_ACTIVITY_.
Copy, from the data below, every line that has "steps" in it.

_MATERIAL PROVIDED_.
+ + + + + + +

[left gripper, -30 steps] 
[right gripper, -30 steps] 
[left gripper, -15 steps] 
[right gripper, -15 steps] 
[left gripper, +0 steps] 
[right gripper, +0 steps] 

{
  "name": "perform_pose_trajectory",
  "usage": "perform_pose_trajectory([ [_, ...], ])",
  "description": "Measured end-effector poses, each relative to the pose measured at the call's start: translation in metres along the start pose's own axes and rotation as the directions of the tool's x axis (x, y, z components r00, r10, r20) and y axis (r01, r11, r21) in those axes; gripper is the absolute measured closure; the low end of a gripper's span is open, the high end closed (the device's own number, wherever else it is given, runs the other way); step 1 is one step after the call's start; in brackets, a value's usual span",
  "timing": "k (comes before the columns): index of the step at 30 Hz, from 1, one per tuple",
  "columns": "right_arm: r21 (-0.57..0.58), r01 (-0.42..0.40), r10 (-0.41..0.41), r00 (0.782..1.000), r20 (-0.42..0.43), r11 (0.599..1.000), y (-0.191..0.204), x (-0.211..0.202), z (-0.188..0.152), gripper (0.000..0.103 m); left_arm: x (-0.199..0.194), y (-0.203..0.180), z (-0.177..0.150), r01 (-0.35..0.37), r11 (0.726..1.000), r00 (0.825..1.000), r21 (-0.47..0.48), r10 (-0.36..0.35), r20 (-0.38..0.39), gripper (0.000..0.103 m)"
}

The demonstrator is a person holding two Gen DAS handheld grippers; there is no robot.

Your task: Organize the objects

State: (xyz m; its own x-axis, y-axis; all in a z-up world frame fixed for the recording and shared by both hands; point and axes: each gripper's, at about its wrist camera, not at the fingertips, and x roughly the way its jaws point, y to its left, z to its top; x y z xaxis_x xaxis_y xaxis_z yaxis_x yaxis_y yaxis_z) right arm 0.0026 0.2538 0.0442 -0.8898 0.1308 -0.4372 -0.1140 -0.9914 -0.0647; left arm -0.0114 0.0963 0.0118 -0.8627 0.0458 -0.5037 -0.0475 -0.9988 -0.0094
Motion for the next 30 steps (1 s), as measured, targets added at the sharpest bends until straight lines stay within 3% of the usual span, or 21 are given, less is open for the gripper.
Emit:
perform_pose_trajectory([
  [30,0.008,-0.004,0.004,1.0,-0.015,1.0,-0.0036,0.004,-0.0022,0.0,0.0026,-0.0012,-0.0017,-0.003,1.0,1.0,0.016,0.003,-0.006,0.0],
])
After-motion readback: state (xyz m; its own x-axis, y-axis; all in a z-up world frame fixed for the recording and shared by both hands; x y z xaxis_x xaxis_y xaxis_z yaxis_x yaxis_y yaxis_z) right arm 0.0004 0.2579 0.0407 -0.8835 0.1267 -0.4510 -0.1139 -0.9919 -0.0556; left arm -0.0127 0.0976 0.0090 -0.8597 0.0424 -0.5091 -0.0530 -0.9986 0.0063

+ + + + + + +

_WRITTEN RESPONSE_.
[left gripper, -30 steps] 
[right gripper, -30 steps] 
[left gripper, -15 steps] 
[right gripper, -15 steps] 
[left gripper, +0 steps] 
[right gripper, +0 steps] 
Motion for the next 30 steps (1 s), as measured, targets added at the sharpest bends until straight lines stay within 3% of the usual span, or 21 are given, less is open for the gripper.

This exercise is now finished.